→ **EXERCISE**
Write out once more the lines running from the top of the entries below to the line with "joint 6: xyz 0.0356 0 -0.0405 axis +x", both ends included.

→ **Source data**
------------------------------------
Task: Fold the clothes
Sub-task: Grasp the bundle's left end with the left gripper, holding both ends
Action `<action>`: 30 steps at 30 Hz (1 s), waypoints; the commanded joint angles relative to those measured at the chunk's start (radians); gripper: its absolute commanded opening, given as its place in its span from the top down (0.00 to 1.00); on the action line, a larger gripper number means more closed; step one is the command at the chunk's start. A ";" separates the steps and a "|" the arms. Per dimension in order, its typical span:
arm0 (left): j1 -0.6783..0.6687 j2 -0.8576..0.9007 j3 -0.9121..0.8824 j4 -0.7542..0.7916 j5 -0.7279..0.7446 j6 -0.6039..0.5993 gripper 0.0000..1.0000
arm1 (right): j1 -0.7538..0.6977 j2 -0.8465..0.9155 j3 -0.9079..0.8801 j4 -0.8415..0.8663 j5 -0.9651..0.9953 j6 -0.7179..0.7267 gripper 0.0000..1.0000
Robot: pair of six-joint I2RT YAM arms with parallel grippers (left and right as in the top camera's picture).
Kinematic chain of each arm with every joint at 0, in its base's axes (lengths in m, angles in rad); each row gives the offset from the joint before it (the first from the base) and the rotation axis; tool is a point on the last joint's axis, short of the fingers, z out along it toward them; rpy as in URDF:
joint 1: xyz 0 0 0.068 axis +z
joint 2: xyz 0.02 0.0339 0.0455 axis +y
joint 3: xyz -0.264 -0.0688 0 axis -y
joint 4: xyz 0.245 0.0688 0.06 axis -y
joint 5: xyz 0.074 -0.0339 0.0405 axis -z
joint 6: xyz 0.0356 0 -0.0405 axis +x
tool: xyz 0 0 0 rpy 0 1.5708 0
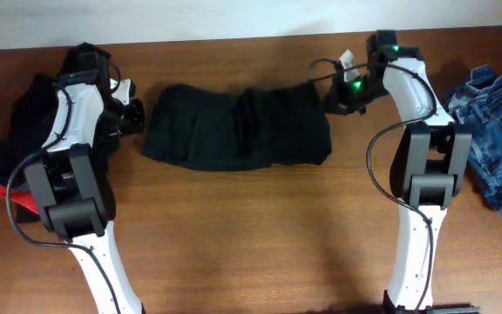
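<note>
A black garment [238, 126] lies spread out flat across the far middle of the wooden table [251, 235], wider than it is deep. My left gripper [136, 114] sits just off its left edge, open and holding nothing. Off the garment's upper right corner, my right gripper [335, 96] is also open and holds no cloth. A small white tag [346, 58] shows beside the right wrist.
A heap of dark clothes [20, 122] with a red piece [7, 192] lies at the far left, behind the left arm. Crumpled blue jeans [491, 131] sit at the far right. The table's back edge [234, 39] runs close behind the garment.
My right gripper has come off the garment's right part and now stands to the right of it. The garment stayed spread where it was. The left arm has not moved.
At first the garment lay bunched and slanted between both grippers, nearer the middle. Then it was stretched sideways, further back, a gripper at each end. Then it lay flat with the left gripper beside it, and now the right gripper is off it too.
</note>
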 commanded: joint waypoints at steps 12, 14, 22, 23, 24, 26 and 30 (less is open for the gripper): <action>0.002 -0.001 0.016 -0.001 0.015 0.014 0.96 | 0.003 -0.006 -0.243 0.154 -0.017 -0.032 0.96; 0.003 -0.001 0.016 -0.005 0.027 -0.011 0.99 | 0.004 -0.006 -0.257 0.162 -0.003 -0.024 0.96; 0.005 0.002 0.015 -0.009 0.367 0.031 1.00 | 0.003 -0.006 -0.261 0.166 0.003 -0.025 0.96; 0.005 0.002 0.015 -0.008 0.367 0.032 1.00 | 0.003 -0.006 -0.261 0.166 0.003 -0.025 0.96; 0.005 0.002 0.015 -0.008 0.368 0.040 1.00 | 0.004 -0.006 -0.261 0.166 0.003 -0.025 0.96; 0.009 0.002 0.015 -0.009 0.353 0.053 1.00 | 0.004 -0.006 -0.261 0.166 0.003 -0.025 0.96; 0.051 0.002 0.015 -0.009 0.322 0.051 1.00 | 0.004 -0.006 -0.261 0.166 0.003 -0.025 0.96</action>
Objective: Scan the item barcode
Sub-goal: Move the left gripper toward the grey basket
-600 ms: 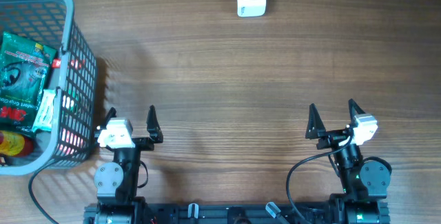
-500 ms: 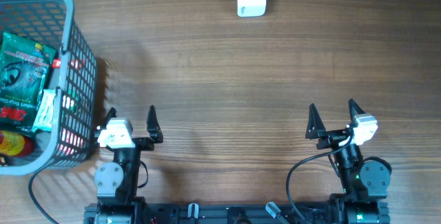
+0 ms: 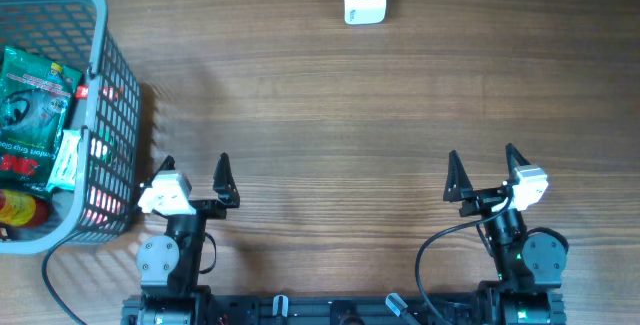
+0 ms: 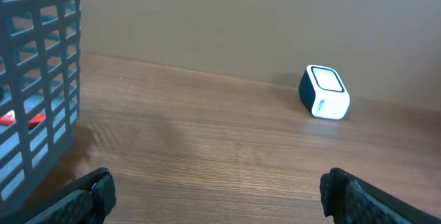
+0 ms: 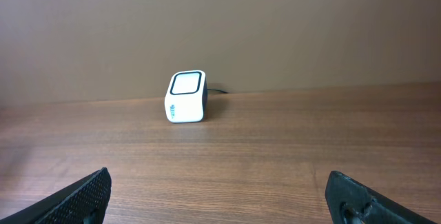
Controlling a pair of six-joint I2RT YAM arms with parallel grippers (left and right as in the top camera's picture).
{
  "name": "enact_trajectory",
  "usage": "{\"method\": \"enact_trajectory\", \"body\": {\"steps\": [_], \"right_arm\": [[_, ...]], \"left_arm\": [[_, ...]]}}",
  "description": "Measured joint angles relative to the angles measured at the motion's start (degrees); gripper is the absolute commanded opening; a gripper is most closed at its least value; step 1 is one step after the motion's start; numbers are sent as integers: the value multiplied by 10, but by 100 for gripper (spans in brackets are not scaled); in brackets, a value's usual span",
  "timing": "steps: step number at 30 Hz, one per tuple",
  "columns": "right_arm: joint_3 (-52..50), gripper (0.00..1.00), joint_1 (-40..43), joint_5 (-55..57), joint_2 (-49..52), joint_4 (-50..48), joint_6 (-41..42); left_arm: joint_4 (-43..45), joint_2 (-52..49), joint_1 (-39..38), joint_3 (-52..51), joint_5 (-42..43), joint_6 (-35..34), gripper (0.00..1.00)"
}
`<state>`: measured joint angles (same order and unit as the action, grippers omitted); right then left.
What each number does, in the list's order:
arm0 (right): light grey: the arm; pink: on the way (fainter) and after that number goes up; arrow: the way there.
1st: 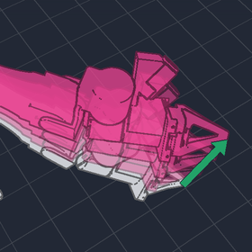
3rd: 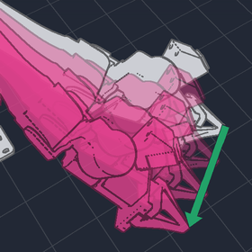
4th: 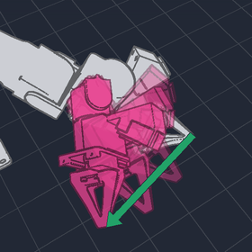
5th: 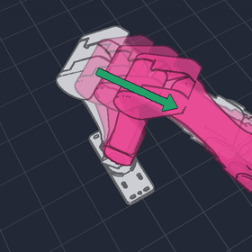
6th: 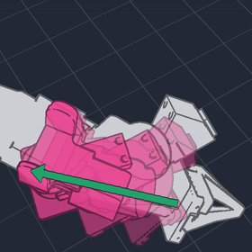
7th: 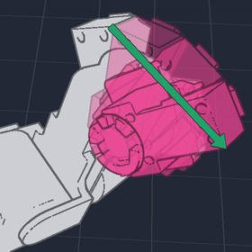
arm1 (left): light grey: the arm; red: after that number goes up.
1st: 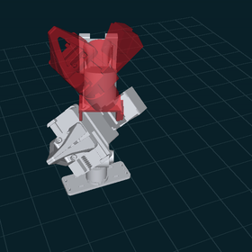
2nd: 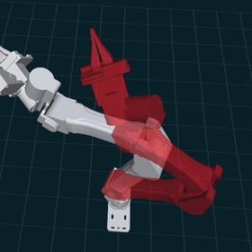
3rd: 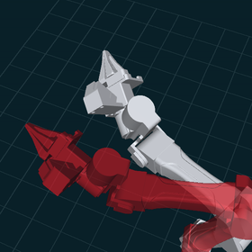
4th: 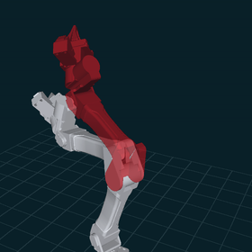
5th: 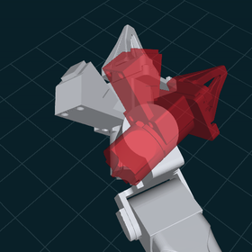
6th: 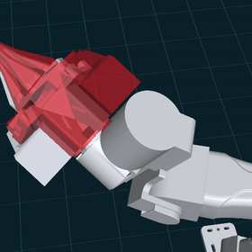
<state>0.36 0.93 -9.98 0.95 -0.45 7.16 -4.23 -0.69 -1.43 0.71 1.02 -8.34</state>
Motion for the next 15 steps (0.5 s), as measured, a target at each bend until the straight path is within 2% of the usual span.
{"method": "enact_trajectory", "body": {"steps": [7,15], "right_arm": [[0,100,0,0,0,0,0],[0,100,0,0,0,0,0]], "left_arm": [[0,0,0,0,5,-45,100],[0,0,0,0,6,-55,100]]}}
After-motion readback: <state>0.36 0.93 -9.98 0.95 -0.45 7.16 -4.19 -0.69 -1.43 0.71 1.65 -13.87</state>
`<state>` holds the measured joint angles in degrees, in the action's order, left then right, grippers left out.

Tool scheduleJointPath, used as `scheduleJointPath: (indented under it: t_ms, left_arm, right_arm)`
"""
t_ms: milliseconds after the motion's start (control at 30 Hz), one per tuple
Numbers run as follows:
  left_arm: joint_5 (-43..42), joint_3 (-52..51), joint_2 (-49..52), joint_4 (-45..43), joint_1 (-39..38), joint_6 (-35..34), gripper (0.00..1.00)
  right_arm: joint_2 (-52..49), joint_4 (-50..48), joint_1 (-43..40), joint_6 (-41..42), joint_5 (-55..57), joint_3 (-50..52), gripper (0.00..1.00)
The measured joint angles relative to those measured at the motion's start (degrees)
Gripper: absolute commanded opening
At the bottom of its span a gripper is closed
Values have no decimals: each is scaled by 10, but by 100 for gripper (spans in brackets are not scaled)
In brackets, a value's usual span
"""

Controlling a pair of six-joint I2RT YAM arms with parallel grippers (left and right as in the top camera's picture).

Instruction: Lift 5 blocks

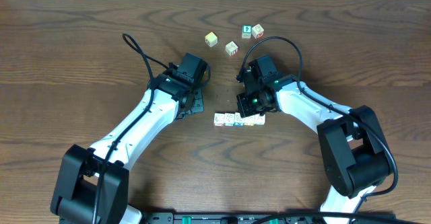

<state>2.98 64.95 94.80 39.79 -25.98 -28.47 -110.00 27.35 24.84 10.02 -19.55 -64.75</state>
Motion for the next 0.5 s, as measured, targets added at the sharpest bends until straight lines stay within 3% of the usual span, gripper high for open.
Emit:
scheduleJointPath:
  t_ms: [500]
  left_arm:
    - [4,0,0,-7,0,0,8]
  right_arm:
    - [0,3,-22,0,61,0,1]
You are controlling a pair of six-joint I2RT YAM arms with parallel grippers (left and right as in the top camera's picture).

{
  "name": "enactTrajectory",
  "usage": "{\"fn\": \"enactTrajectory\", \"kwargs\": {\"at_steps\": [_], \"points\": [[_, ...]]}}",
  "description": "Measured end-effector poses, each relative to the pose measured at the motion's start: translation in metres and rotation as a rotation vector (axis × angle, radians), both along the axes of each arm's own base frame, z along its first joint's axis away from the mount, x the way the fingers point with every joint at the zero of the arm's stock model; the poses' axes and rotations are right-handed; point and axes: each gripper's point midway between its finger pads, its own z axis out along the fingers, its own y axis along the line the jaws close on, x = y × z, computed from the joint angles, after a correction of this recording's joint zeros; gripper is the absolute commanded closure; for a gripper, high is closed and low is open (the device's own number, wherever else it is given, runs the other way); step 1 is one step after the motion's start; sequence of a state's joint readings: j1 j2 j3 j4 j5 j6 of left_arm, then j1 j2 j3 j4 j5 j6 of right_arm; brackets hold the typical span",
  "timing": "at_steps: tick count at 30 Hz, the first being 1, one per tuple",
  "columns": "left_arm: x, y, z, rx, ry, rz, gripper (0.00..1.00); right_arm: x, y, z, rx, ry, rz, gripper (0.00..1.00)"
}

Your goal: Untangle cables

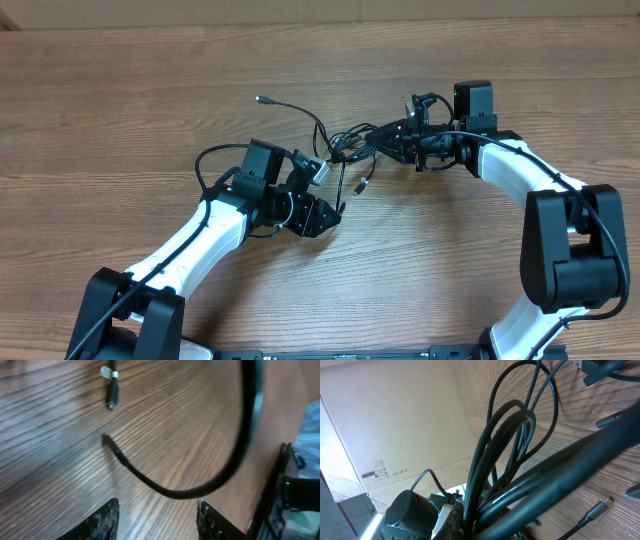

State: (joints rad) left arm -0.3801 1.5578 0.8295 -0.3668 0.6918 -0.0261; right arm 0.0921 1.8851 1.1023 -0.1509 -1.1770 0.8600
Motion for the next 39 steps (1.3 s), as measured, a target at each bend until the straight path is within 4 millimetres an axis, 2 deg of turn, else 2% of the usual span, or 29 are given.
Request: {"fn": "enactTrajectory", "kwargs": {"at_steps": [4, 11, 18, 23, 30, 34, 36, 39], "points": [[-0.001, -0.002, 0.005, -0.021, -0.003, -0.010, 0.51, 0.000, 0.000, 0.000, -0.001, 0.004, -0.002, 0.96], [0.014, 0.000, 0.004, 0.019, -0.032, 0.074, 0.59, 0.001, 0.000, -0.001, -0.005, 0.003, -0.006, 0.96], [0.017, -0.012, 0.005, 0.043, -0.079, 0.087, 0.61, 0.001, 0.000, -0.001, -0.005, 0.003, -0.006, 0.96], [0.017, -0.013, 0.001, 0.075, -0.082, 0.110, 0.84, 0.001, 0.000, -0.001, -0.005, 0.003, -0.006, 0.96], [0.021, -0.010, 0.002, 0.088, -0.092, 0.131, 0.96, 0.001, 0.000, -0.001, -0.006, 0.003, -0.006, 0.96], [0.032, -0.002, 0.023, 0.061, -0.146, 0.167, 0.96, 0.001, 0.000, -0.001, -0.006, 0.003, -0.007, 0.96], [0.045, 0.001, 0.045, 0.031, -0.202, 0.191, 0.96, 0.001, -0.001, -0.001, -0.007, 0.002, -0.007, 0.96], [0.066, 0.004, 0.090, -0.025, -0.317, 0.228, 0.96, 0.001, -0.001, -0.001, -0.007, 0.004, -0.007, 0.96]]}}
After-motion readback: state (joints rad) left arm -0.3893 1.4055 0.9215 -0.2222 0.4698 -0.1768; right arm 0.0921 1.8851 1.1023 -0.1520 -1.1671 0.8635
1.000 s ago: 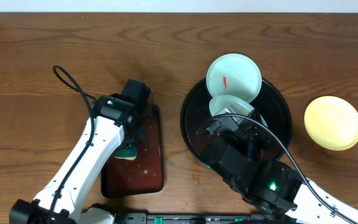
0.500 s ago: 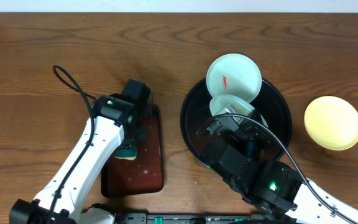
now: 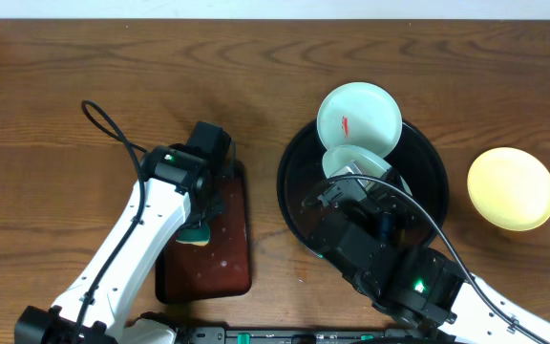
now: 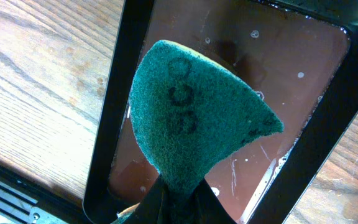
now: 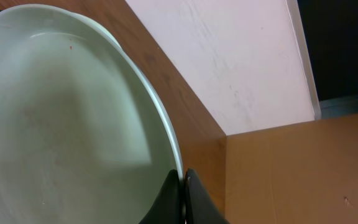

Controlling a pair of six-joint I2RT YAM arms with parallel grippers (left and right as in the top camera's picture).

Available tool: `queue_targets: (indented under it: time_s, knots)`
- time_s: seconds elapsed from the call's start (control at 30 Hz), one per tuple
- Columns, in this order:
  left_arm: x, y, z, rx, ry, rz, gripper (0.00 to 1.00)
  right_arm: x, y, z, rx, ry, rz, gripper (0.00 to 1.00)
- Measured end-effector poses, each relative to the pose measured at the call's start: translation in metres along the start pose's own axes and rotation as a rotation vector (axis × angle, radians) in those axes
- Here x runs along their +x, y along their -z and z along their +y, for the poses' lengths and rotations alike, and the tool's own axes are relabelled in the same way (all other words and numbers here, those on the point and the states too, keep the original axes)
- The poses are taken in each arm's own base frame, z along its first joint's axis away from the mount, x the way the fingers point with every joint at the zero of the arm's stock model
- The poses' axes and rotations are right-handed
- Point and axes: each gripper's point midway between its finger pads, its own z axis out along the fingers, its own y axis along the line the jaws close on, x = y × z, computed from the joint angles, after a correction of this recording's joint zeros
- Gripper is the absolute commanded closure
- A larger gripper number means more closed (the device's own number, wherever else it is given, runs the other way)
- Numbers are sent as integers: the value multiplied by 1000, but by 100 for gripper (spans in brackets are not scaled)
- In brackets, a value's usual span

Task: Clean dirty plates on tray and stack at the side

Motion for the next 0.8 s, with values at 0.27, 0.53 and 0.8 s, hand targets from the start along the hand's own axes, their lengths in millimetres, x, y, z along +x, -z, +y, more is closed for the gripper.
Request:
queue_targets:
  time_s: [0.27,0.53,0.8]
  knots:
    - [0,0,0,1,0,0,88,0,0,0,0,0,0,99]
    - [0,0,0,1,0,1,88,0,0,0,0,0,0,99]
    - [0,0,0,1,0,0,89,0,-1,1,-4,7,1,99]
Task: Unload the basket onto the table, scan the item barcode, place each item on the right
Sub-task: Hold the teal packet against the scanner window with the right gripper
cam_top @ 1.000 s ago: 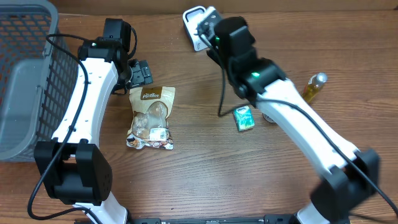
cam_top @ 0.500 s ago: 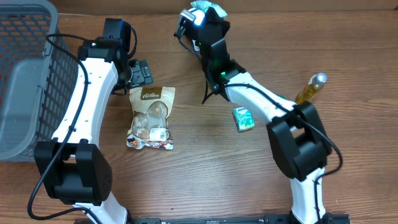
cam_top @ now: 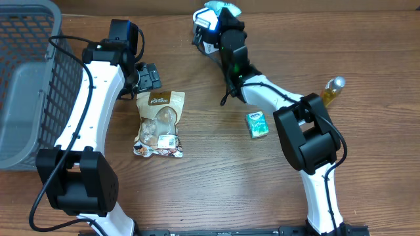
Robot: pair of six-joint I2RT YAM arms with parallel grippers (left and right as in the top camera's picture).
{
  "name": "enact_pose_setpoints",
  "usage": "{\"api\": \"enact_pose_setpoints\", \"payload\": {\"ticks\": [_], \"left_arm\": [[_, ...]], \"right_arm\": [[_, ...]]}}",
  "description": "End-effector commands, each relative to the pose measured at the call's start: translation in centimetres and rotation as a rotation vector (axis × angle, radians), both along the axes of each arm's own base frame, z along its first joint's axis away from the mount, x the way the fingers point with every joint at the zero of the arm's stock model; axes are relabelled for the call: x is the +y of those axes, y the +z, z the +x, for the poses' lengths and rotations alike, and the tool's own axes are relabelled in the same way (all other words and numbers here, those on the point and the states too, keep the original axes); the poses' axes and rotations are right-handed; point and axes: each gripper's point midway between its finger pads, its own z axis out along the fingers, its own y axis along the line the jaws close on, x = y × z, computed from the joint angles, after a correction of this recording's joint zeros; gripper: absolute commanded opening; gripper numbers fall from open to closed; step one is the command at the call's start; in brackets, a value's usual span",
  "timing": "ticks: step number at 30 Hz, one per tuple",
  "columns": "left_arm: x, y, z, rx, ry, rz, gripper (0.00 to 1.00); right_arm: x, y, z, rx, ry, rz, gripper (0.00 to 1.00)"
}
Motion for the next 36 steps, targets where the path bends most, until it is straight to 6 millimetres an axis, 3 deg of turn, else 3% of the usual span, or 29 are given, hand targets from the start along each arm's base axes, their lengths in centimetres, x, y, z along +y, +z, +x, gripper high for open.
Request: {"api": "enact_pose_setpoints", "payload": {"ticks": [1,5,10,16,22,28,36], "left_arm": [[-0.2,1.0,0.3,-0.028,-0.021,0.01,0.99],[-0.2,1.0,0.3,-0.028,-0.021,0.01,1.0],[-0.2,1.0,0.3,-0.028,-0.021,0.01,1.0],[-0.2,1.0,0.3,-0.028,-0.021,0.01,0.99],[-0.2,1.0,0.3,-0.028,-0.021,0.01,1.0],[-0.2,1.0,0.3,-0.028,-0.021,0.01,0.99],[-0.2,1.0,0.3,-0.028,-0.021,0.01,1.0]], "right_arm": [[1.0,3.6,1.0,-0.05,0.054,0.097,0.03],[1.2,3.6,1.1,-0.028,0.057,0.167,0.03],[1.5,1.0,1.0,0.075,0.067,0.146,0.04],[1.6,0.4,0.9,0.108,0.061,0.228,0.04],[2.4,-2.8,-0.1,0.231,0.063,0.174,0.04],[3.0,-3.4,-0.5,0.258,0.069,0.16,0.03],[4.0,-6.2,-2.1,0.373,0.071,0.119,0.03]]}}
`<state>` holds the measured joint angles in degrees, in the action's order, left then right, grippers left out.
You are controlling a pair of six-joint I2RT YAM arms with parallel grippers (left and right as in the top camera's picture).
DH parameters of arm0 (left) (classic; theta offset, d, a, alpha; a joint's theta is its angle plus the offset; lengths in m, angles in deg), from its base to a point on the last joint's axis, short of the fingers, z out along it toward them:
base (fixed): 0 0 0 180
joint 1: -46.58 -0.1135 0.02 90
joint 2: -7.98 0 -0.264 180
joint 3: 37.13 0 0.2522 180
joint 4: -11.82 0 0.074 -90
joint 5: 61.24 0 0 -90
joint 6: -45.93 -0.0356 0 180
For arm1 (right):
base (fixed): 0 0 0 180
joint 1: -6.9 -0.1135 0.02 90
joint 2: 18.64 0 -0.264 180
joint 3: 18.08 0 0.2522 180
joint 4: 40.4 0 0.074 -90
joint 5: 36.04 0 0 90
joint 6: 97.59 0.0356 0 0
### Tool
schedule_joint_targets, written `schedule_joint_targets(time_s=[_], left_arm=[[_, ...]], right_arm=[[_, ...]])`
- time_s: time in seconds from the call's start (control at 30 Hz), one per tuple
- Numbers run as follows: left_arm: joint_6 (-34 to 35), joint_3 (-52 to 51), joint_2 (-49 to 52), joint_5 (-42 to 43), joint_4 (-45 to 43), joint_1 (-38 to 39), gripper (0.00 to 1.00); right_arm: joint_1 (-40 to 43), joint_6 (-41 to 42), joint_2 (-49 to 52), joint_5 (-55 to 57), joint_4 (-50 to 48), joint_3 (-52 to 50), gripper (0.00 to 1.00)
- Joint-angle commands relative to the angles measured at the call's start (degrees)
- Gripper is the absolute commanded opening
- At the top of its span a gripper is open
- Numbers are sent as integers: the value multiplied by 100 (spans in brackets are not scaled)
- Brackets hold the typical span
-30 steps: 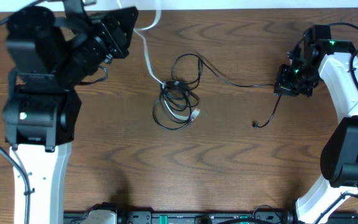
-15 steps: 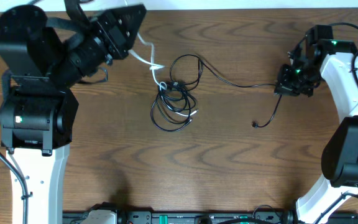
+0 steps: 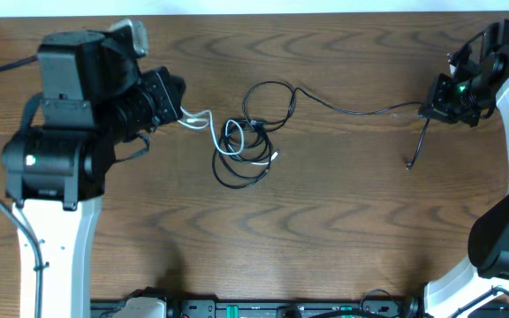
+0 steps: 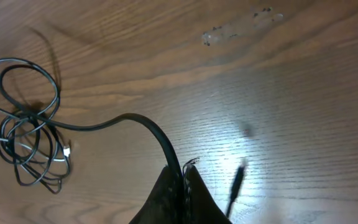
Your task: Untangle cables
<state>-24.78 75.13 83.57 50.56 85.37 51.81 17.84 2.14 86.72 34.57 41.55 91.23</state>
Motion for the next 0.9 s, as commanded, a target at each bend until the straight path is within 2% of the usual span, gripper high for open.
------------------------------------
→ **FINISHED EXERCISE**
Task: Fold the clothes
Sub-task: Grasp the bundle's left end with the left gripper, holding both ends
Action `<action>`: 30 steps at 30 Hz (1 s), waypoints; the commanded joint angles relative to those measured at the chunk's start (radians); gripper: its absolute commanded opening, given as its place in its span from the top down (0.00 to 1.00); on the action line, a larger gripper number means more closed; step one is the command at the chunk's start. A ";" separates the steps and a "|" the arms. Per dimension in order, its typical span:
arm0 (left): j1 -0.6783..0.6687 j2 -0.8576..0.9007 j3 -0.9121..0.8824 j4 -0.7542..0.7916 j5 -0.7279..0.7446 j6 -0.6039..0.5993 gripper 0.0000..1.0000
arm1 (right): j1 -0.7538..0.6977 j2 -0.8465..0.9155 j3 -0.9079..0.8801 j4 -0.8415..0.8663 j5 -0.9651..0.9953 j6 -0.7179..0.7267 gripper 0.0000..1.0000
Robot: pair of six-joint I2RT YAM arms with parallel grippers (left and right as in the top camera's picture).
Kinematic chain of each arm with every joint at 0, in its base's axes (lengths in m, angles in rad); each row gives the offset from the joint before it (the first from the base) and the rotation axis; tool is a point on the last joint's axis, short of the fingers, z out along it toward them; rpy as in URDF:
joint 1: xyz 0 0 0.068 axis +z
joint 2: xyz 0.02 0.0339 0.0455 axis +y
joint 3: xyz -0.264 -0.0688 0 axis -y
joint 4: xyz 0.245 0.0688 0.06 axis -y
joint 5: xyz 0.074 -0.0339 0.0405 axis -z
joint 6: xyz 0.0356 0 -0.0405 axis +x

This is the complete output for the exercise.